Start of Dataset extract

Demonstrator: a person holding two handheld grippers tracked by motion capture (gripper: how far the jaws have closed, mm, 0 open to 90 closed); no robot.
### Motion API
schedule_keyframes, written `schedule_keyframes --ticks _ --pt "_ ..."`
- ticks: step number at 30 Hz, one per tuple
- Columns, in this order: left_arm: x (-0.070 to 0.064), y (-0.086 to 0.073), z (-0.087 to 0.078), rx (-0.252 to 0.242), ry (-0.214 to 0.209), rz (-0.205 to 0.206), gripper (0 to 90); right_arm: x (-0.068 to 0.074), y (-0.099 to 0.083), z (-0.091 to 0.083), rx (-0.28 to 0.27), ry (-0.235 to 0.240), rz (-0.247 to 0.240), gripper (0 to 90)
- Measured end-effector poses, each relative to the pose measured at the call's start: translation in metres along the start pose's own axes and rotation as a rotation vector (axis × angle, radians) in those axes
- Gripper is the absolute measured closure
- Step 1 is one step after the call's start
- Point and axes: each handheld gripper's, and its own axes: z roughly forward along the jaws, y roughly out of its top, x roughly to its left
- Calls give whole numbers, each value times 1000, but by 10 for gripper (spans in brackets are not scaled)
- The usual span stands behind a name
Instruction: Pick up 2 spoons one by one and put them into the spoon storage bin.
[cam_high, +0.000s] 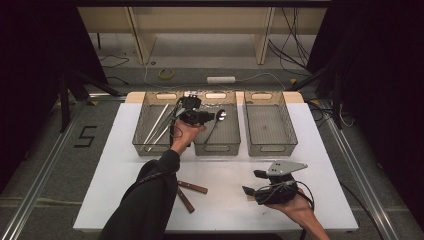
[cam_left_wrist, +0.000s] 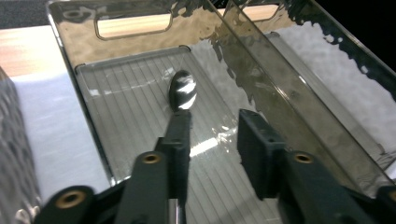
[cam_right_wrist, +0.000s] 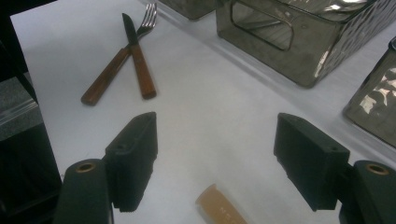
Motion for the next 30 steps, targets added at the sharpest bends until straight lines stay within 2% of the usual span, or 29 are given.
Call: schedule_keyframes --ticks 7,12,16,23,25,30 --pt "4 -3 -30 13 -60 -19 456 -2 0 -2 3 -1 6 314" --pt "1 -16 -54 9 -69 16 375 -6 -1 -3 11 -3 16 314" --pt "0 -31 -70 -1 -96 29 339 -8 0 -5 12 -8 15 314" --pt "2 -57 -87 -9 -102 46 292 -14 -2 -8 27 -12 24 314" --pt "2 -62 -90 1 -99 67 278 -15 -2 -8 33 -15 23 313" --pt "1 -70 -100 -25 -118 85 259 -16 -2 -9 44 -19 18 313"
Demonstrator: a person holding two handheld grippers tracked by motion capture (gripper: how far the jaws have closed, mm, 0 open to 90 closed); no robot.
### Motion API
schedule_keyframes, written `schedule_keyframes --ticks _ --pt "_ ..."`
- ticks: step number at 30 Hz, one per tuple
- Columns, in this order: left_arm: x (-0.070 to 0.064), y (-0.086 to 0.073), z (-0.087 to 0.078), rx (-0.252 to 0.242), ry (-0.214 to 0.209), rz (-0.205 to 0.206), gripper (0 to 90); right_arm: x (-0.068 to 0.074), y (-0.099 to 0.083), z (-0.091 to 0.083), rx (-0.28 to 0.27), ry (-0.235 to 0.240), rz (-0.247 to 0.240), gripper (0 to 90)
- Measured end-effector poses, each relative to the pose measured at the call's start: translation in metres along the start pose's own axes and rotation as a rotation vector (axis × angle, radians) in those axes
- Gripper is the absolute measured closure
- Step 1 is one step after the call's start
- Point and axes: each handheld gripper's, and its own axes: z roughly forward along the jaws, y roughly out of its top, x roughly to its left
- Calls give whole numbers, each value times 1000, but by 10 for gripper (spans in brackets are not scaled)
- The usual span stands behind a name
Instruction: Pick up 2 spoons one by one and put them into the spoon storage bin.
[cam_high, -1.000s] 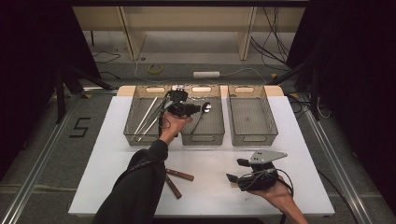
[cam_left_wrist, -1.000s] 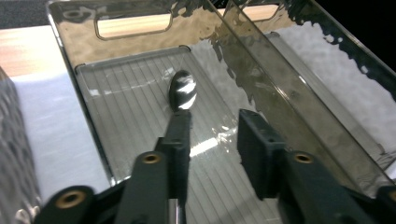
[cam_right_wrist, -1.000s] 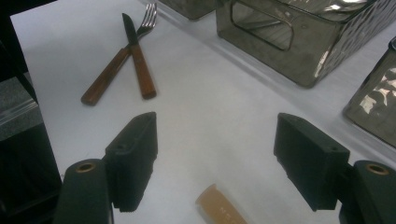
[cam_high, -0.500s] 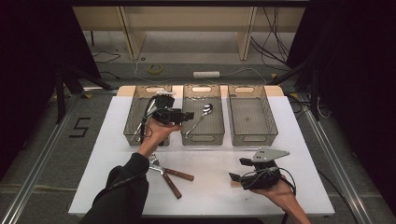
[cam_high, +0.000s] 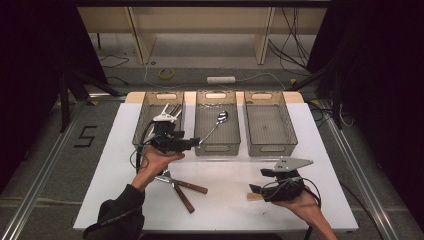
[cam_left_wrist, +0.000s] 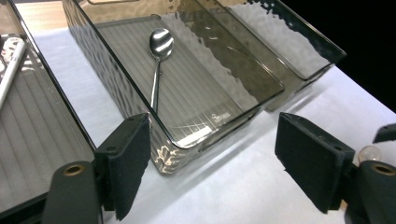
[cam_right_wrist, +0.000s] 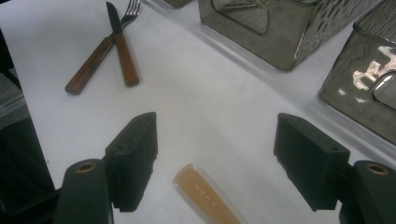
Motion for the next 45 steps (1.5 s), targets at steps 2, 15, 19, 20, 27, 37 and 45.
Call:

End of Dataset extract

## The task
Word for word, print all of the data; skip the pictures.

## Exercise solution
Demonstrator: a person holding two handheld grippers tracked by motion capture (gripper: how far the jaws have closed, mm, 0 open to 90 closed); no robot.
### Motion API
schedule_keyframes, written `schedule_keyframes --ticks _ --pt "_ ..."`
- ticks: step number at 30 Hz, one per tuple
- Columns, in this order: left_arm: x (-0.070 to 0.064), y (-0.086 to 0.073), z (-0.087 to 0.078), rx (-0.252 to 0.242), ry (-0.214 to 0.209), rz (-0.205 to 0.206), gripper (0 to 90); right_arm: x (-0.068 to 0.074), y (-0.099 to 0.083), z (-0.091 to 0.083), rx (-0.28 to 0.27), ry (-0.235 to 0.240), rz (-0.247 to 0.240), gripper (0 to 90)
- Measured end-effector poses, each relative to the pose measured at the call's start: translation in metres along the start pose's own axes and rotation as a rotation vector (axis × angle, radians) in those axes
- Gripper is the absolute measured closure
- Step 1 is one step after the call's start
- Point and axes: each handheld gripper's, and its own axes: z roughly forward along the jaws, y roughly out of its top, x roughly to its left
- Calls give whole numbers, each value times 1000, but by 10 for gripper (spans in brackets are not scaled)
- The usual span stands behind a name
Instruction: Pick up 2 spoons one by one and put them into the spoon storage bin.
[cam_high, +0.000s] 
[cam_left_wrist, +0.000s] 
[cam_right_wrist, +0.000s] 
Motion for the next 30 steps, targets added at the sharpest bends until straight lines stay within 2% of the usual span, or 29 are given.
Call: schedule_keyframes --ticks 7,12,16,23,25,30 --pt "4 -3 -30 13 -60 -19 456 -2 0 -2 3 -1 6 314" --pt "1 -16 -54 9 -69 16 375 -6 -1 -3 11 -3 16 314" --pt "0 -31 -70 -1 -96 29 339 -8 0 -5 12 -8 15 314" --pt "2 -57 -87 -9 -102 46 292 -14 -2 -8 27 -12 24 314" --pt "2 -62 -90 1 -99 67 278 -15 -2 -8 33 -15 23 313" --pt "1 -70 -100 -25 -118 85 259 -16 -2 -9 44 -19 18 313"
Demonstrator: a person holding two handheld grippers tracked by motion capture (gripper: how far the jaws have closed, mm, 0 open to 90 closed); no robot.
### Motion API
schedule_keyframes, written `schedule_keyframes --ticks _ --pt "_ ..."`
- ticks: step number at 30 Hz, one per tuple
- Columns, in this order: left_arm: x (-0.070 to 0.064), y (-0.086 to 0.073), z (-0.087 to 0.078), rx (-0.252 to 0.242), ry (-0.214 to 0.209), rz (-0.205 to 0.206), gripper (0 to 90); right_arm: x (-0.068 to 0.074), y (-0.099 to 0.083), z (-0.091 to 0.083), rx (-0.28 to 0.27), ry (-0.235 to 0.240), rz (-0.247 to 0.240), gripper (0 to 90)
- Measured end-effector poses, each relative to the pose measured at the call's start: translation in metres along the start pose's own axes and rotation as a rotation vector (axis × angle, radians) in those axes
- Gripper is the absolute measured closure
- Step 1 is one step after the call's start
- Point and axes: each handheld gripper's, and its own axes: z roughly forward along the jaws, y roughly out of its top, x roughly to its left
- Calls give whole numbers, each value times 1000, but by 10 for gripper (spans in brackets are not scaled)
- The usual span stands behind a name
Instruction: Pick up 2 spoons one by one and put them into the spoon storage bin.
[cam_high, -1.000s] 
[cam_left_wrist, -1.000s] 
[cam_right_wrist, -1.000s] 
[cam_high, -0.500s] 
[cam_high, +0.000s] 
[cam_left_wrist, +0.000s] 
[cam_right_wrist, +0.000s] 
Motion for the next 45 steps (1.5 s), targets at steps 2, 15, 19, 20, 27, 37 and 45.
Call:

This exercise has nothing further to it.